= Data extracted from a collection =
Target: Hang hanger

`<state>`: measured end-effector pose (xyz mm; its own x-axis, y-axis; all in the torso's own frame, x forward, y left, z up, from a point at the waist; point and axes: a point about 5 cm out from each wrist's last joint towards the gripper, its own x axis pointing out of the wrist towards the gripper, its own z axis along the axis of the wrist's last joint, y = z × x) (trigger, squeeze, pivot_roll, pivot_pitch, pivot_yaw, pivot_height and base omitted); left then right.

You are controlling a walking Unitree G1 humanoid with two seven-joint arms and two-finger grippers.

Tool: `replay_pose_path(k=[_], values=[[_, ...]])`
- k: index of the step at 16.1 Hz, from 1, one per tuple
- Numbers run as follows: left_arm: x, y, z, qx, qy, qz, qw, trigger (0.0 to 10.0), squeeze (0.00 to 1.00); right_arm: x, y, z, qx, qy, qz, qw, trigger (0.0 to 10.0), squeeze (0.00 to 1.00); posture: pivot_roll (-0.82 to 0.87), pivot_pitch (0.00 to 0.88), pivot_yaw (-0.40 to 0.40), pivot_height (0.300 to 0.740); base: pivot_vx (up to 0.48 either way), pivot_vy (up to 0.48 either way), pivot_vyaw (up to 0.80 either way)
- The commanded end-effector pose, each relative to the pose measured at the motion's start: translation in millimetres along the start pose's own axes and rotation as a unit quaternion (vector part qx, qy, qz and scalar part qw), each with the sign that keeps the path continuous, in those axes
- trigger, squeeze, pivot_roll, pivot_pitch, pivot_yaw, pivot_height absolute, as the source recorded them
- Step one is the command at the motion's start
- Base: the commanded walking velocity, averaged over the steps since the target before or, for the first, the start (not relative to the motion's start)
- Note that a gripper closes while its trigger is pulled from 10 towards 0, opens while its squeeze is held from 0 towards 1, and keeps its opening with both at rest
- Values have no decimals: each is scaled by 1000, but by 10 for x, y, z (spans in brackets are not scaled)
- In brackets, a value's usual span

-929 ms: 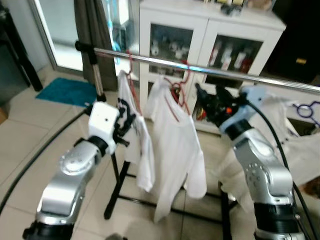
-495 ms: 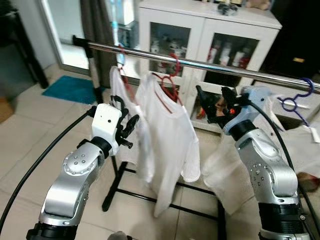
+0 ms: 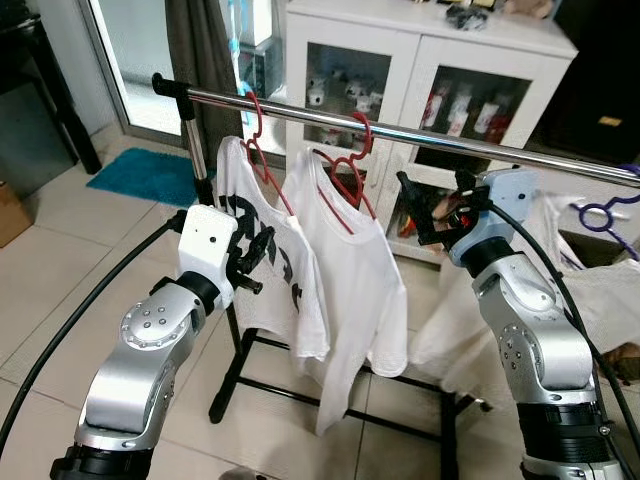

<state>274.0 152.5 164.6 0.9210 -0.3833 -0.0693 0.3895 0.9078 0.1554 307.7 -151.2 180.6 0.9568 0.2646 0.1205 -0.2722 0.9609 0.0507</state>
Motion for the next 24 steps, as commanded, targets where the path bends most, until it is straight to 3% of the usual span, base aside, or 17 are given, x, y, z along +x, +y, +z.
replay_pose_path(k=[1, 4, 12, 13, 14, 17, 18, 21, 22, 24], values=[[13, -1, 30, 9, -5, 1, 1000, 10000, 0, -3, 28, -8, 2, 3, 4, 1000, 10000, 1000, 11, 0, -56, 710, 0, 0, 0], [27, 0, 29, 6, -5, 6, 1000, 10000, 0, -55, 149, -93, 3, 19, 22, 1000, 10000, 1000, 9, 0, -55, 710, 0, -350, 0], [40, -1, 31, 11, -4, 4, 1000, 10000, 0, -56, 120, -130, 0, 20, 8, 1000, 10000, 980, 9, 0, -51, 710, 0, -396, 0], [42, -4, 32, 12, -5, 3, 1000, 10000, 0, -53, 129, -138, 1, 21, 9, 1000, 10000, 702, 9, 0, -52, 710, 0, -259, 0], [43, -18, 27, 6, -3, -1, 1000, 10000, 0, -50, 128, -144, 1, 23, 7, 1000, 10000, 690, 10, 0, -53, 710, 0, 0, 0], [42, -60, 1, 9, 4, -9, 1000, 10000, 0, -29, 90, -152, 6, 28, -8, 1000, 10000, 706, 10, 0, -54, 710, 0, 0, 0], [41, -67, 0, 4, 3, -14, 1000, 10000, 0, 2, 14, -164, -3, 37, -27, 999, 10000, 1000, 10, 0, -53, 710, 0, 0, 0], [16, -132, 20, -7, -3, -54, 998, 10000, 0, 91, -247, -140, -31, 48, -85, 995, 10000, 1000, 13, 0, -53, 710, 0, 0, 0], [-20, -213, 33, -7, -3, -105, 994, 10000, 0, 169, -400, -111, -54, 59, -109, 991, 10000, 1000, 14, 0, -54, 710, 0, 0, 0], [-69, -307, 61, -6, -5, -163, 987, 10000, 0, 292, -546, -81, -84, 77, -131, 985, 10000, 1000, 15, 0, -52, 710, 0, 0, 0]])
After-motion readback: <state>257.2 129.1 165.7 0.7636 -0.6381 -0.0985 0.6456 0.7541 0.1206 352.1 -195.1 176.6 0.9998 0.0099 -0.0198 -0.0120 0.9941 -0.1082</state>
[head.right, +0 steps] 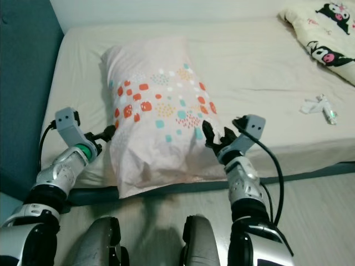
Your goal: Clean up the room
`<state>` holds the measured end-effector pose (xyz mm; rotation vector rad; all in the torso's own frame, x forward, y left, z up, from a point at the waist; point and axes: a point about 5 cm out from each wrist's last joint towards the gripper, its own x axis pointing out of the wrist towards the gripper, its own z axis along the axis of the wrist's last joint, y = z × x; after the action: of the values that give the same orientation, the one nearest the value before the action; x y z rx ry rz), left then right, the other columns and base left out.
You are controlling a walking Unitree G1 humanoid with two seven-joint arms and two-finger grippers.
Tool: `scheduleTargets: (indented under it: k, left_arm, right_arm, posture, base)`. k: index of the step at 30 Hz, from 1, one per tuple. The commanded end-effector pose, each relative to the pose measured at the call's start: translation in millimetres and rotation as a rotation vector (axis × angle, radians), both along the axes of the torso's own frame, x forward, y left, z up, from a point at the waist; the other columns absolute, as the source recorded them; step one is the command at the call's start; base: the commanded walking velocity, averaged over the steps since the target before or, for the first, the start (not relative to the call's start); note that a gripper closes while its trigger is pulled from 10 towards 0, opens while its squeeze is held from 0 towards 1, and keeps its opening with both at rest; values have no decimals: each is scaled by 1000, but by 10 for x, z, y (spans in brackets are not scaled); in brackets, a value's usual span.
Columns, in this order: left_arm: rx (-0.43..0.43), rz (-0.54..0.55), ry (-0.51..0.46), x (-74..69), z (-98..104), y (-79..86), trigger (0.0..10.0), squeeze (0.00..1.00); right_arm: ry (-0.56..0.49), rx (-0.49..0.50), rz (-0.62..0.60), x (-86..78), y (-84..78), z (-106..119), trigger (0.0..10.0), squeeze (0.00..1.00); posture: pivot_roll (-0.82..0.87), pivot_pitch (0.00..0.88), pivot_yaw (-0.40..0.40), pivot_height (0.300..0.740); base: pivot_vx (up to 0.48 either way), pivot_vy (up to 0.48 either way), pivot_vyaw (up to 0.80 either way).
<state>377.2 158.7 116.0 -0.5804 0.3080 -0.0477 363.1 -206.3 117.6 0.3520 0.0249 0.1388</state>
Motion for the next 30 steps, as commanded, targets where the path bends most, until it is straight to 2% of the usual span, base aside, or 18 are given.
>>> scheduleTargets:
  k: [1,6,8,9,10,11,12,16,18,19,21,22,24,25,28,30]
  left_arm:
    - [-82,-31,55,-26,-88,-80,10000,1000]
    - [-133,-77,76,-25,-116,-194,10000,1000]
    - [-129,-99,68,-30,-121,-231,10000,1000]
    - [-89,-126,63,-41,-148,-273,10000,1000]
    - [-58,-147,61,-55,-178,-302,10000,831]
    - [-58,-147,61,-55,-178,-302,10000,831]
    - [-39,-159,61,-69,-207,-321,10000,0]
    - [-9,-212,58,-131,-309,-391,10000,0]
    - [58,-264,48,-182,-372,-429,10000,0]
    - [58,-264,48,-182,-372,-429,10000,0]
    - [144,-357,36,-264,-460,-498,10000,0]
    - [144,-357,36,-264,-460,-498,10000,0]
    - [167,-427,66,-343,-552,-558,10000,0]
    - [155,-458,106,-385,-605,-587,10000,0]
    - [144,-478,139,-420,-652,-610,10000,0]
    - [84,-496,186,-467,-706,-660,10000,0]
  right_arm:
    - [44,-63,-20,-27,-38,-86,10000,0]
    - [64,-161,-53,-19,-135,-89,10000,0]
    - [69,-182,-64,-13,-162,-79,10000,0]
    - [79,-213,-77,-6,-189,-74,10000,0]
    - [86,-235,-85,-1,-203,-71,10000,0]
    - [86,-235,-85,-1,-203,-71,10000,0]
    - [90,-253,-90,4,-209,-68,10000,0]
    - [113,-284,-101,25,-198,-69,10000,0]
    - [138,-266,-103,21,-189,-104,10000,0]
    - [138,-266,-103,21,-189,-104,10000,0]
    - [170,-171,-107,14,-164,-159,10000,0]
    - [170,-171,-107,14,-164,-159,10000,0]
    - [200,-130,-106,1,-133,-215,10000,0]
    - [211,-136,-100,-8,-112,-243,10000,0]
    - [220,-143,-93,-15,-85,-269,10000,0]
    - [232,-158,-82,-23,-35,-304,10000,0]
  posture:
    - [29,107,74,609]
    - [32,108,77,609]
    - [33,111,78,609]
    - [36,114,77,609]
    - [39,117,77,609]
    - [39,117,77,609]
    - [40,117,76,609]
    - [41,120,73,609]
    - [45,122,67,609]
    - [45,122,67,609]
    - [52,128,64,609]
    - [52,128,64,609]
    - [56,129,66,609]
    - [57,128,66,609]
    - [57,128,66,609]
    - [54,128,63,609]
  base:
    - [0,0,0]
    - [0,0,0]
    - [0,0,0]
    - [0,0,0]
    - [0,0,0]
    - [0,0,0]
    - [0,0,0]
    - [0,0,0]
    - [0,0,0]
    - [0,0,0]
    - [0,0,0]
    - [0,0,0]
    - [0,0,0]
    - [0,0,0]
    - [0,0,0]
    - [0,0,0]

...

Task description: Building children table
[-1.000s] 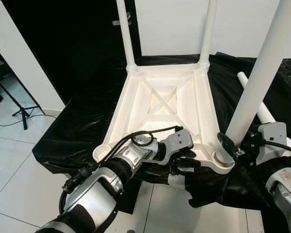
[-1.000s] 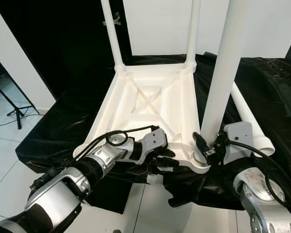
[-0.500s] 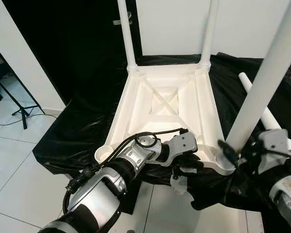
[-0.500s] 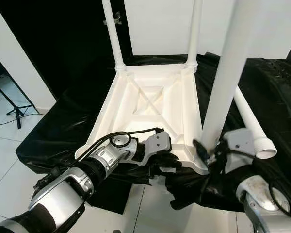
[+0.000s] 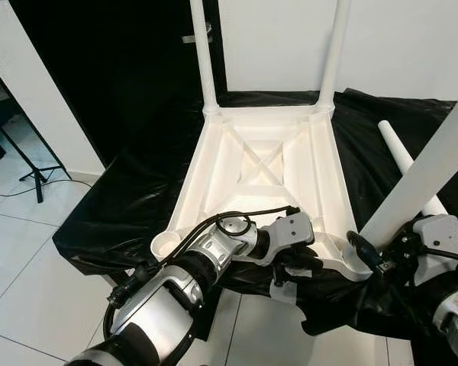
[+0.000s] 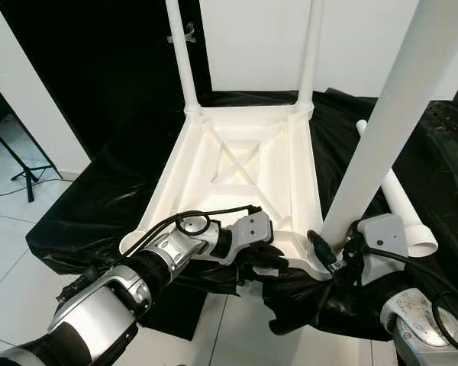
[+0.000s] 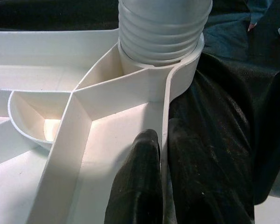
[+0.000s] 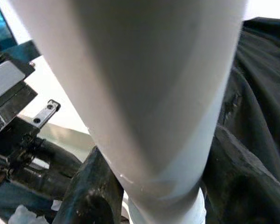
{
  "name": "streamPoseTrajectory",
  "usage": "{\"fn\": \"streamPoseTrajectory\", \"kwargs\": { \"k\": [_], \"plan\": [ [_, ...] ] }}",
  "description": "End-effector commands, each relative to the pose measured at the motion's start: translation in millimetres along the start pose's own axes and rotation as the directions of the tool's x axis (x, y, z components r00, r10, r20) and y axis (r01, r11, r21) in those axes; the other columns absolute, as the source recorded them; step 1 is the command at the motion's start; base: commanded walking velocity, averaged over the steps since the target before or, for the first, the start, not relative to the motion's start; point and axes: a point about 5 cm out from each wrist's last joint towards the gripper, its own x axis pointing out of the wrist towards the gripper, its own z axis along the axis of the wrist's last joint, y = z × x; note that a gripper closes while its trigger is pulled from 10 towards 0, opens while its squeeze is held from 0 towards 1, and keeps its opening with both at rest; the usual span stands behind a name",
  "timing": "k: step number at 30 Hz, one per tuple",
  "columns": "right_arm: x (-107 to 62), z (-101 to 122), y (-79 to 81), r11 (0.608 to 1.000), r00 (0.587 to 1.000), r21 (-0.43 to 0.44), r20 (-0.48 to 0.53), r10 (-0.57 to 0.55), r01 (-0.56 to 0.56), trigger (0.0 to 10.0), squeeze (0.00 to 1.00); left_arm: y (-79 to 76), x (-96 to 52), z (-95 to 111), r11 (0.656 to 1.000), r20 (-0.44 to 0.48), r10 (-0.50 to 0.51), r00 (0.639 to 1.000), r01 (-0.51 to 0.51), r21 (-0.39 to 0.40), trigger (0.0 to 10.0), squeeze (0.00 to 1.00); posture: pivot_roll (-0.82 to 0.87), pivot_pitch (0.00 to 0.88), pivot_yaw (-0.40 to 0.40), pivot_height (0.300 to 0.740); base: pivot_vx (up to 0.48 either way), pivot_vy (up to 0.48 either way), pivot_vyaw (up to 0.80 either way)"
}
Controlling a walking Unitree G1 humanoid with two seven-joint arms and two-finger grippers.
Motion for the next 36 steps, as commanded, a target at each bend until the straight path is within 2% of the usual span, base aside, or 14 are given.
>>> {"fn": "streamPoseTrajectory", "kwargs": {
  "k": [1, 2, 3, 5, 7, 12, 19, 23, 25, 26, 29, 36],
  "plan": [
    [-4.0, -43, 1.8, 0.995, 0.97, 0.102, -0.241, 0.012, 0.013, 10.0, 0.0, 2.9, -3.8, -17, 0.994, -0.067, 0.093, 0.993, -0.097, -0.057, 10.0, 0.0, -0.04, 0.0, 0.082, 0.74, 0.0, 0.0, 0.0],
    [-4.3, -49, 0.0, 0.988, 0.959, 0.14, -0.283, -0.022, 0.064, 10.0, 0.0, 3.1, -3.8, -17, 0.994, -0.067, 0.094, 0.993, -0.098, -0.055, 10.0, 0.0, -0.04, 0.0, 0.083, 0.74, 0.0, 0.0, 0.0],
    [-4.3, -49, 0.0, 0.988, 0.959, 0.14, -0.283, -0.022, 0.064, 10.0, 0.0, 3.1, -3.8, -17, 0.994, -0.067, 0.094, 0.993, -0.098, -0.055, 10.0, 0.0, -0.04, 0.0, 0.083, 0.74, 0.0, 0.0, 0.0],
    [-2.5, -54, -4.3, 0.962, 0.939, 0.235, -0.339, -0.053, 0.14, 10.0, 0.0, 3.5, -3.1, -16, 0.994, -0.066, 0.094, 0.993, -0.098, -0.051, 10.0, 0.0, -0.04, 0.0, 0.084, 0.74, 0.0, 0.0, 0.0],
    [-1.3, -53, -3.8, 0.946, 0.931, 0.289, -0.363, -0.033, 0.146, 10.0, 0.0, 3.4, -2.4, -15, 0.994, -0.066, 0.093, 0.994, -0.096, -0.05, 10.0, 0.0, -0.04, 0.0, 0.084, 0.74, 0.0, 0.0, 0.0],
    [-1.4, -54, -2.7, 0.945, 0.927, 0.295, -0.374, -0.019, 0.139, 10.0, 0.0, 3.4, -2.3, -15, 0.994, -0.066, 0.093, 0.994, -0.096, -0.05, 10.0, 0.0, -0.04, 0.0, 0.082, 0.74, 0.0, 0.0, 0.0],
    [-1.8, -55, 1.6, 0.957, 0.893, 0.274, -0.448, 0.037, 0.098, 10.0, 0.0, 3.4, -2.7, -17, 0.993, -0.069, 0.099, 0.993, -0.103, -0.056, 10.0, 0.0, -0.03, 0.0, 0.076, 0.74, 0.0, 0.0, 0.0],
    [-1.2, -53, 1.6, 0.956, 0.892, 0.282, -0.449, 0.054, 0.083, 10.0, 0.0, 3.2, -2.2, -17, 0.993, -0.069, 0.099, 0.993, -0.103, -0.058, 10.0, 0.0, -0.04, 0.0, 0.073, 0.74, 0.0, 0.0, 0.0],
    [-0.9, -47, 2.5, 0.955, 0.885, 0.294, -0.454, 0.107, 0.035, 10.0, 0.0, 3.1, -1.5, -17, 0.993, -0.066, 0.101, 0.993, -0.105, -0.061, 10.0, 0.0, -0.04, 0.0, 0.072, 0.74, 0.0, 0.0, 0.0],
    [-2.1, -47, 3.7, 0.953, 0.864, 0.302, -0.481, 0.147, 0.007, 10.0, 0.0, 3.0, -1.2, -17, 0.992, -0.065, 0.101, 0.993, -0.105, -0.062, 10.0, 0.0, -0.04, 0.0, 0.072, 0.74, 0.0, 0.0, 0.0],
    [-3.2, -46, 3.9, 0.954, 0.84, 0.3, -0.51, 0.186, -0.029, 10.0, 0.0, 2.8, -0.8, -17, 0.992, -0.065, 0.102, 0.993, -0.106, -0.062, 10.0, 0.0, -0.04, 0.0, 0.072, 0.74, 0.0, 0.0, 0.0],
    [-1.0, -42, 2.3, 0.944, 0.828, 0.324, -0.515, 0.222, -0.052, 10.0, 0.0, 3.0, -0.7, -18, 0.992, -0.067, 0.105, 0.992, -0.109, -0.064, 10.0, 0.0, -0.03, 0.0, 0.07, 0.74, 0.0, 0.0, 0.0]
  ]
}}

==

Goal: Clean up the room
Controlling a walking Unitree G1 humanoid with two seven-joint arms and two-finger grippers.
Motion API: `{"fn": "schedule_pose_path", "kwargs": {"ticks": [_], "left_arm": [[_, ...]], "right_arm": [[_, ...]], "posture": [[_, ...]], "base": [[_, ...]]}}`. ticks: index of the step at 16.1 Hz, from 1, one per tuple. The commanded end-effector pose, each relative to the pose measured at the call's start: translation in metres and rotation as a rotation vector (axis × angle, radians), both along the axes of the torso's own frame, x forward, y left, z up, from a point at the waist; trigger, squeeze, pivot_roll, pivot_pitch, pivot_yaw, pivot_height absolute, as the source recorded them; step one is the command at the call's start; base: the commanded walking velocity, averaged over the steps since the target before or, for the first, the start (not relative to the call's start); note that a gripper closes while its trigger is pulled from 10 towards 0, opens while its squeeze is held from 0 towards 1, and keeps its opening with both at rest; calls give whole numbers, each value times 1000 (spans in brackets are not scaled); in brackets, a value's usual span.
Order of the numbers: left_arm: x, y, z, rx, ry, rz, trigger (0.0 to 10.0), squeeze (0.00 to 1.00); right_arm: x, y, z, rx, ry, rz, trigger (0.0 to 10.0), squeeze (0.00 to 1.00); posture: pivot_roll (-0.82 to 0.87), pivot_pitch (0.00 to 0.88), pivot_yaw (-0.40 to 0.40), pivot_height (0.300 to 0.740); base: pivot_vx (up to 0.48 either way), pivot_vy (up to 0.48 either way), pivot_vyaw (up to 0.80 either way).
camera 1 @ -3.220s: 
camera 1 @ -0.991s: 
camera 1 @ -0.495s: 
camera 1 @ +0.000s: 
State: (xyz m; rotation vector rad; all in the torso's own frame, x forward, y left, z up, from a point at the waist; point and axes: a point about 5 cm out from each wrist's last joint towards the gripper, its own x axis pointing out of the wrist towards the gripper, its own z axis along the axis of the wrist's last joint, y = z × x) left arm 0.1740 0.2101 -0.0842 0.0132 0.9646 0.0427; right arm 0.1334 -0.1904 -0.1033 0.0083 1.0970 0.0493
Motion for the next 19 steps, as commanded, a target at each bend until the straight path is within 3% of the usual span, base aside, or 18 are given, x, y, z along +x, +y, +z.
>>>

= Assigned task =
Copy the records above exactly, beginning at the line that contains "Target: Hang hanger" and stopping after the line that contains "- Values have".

= Exercise output =
Target: Hang hanger

`<state>`: measured end-effector pose (xyz mm; its own x-axis, y-axis; all in the torso's own frame, x forward, y left, z up, from a point at the waist; point and axes: a point about 5 cm out from each wrist's last joint towards the gripper, its own x axis pointing out of the wrist towards the gripper, its own z axis along the axis of the wrist's last joint, y = z × x) (trigger, squeeze, pivot_roll, pivot_pitch, pivot_yaw, pivot_height and base omitted); left then right.

You are controlling a walking Unitree G1 humanoid with two seven-joint arms and two-finger grippers.

Tool: `replay_pose_path(k=[_], values=[[_, ...]])`
- k: index of the step at 16.1 Hz, from 1, one per tuple
- Numbers run as follows: left_arm: x, y, z, qx, qy, qz, qw, trigger (0.0 to 10.0), squeeze (0.00 to 1.00); right_arm: x, y, z, qx, qy, qz, qw, trigger (0.0 to 10.0), squeeze (0.00 to 1.00); posture: pivot_roll (-0.82 to 0.87), pivot_pitch (0.00 to 0.88), pivot_yaw (-0.40 to 0.40), pivot_height (0.300 to 0.740); base: pivot_vx (up to 0.48 either way), pivot_vy (up to 0.48 either way), pivot_vyaw (up to 0.80 either way)
- The commanded end-effector pose, each relative to the pose measured at the motion's start: translation in millimetres along the start pose's own axes and rotation as a unit quaternion (vector part qx, qy, qz and scalar part qw), each with the sign that keeps the path continuous, in those axes
- trigger, squeeze, pivot_roll, pivot_pitch, pivot_yaw, pivot_height absolute, as the source recorded them
- Step one is the command at the motion's start
- Base: the commanded walking velocity, averaged over the steps since the target before or, for the first, the start (not relative to the motion's start)
- Note that a gripper closes while its trigger is pulled from 10 towards 0, opens while its squeeze is held from 0 towards 1, and keeps its opening with both at rest
- Values have no decimals: each is scaled by 1000, but by 10 for x, y, z (spans in brackets are not scaled)

That completes the answer to this exercise.